Translation or localization buyer: Often also referred to as enterprise, these are companies that order translation for their own marketing, compliance, support, contracting, etc. reasons - to facilitate their international expansion or operations. The content comes to them either from other people (shared services approach), or from computer-operated systems (integrations). They decide what to translate, into what languages, if they produce computer software code like most companies do today, they are responsible for internationalization, etc. Most of the time they drive the agenda of continuous localization.
Automator: Any company or person that wants to automate the receipt, delivery and processing of jobs.
Additional concepts
Application programming interface (API): In computer software, most of the things you want to achieve you achieve through clicks in the graphical user interface. Using APIs, computers can automate the performance of certain tasks in other systems programmatically.

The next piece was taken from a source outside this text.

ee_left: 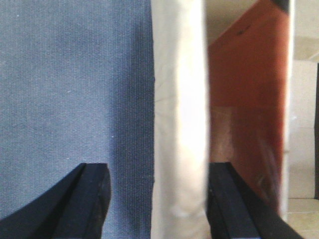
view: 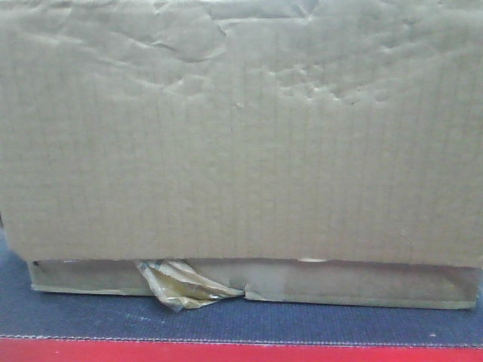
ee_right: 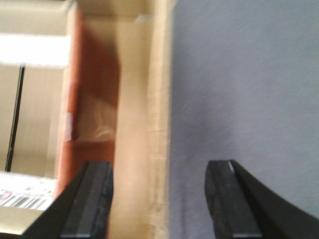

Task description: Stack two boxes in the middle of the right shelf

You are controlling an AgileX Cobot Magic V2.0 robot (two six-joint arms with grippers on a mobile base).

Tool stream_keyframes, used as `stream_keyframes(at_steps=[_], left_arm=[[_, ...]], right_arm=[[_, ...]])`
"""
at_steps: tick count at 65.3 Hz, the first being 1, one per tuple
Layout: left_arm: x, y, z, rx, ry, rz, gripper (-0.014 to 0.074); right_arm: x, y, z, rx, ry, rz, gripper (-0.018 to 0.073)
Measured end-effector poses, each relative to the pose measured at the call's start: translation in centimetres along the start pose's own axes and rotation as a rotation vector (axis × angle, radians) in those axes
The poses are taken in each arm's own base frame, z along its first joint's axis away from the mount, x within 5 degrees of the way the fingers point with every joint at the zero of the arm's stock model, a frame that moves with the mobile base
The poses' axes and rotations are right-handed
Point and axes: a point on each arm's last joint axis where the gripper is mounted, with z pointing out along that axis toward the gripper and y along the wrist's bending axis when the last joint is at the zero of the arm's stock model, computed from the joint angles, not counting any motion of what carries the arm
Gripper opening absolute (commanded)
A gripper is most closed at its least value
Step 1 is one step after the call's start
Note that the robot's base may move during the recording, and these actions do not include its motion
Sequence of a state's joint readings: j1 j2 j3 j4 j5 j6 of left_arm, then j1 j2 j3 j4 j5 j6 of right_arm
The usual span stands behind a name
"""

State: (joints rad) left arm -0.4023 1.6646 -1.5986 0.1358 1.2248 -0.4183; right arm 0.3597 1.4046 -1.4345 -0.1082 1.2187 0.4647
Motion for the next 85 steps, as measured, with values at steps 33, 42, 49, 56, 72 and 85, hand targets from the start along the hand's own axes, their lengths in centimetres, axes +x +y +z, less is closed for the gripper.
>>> stream_keyframes(at_steps=[33,42,49,56,72,85], left_arm=[[0.0,0.0,0.0,0.001,0.000,0.000,0.0318],[0.0,0.0,0.0,0.001,0.000,0.000,0.0318],[0.0,0.0,0.0,0.001,0.000,0.000,0.0318],[0.0,0.0,0.0,0.001,0.000,0.000,0.0318],[0.0,0.0,0.0,0.001,0.000,0.000,0.0318],[0.0,0.0,0.0,0.002,0.001,-0.001,0.0318]], right_arm=[[-0.5,0.5,2.7,0.059,0.056,-0.026,0.0331],[-0.6,0.5,3.2,0.065,0.067,-0.027,0.0329],[-0.6,0.6,3.4,0.067,0.070,-0.027,0.0328],[-0.7,0.6,3.9,0.074,0.085,-0.029,0.0328],[-0.7,0.8,4.5,0.081,0.101,-0.031,0.0241],[-0.7,0.8,4.9,0.084,0.108,-0.032,0.0167]])
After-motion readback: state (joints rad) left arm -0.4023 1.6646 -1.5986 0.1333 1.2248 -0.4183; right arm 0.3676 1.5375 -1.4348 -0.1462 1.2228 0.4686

For example, your own business management system can request project information from BeLazy and create it there, or can directly push projects into BeLazy.
Agile localization: Agile localization means localizing software strings and other things as part of the agile software development process, in foreseeable sprints (rather than starting it just whenever somebody requests it), with a view to continuous improvement.
Continuous localization: Continuous localization is a technology-powered process that provides a high degree of automation in the localization of small batches of content with regular updates. It can relate to any area, not just software development (e.g. websites), but it also involves continuous improvement.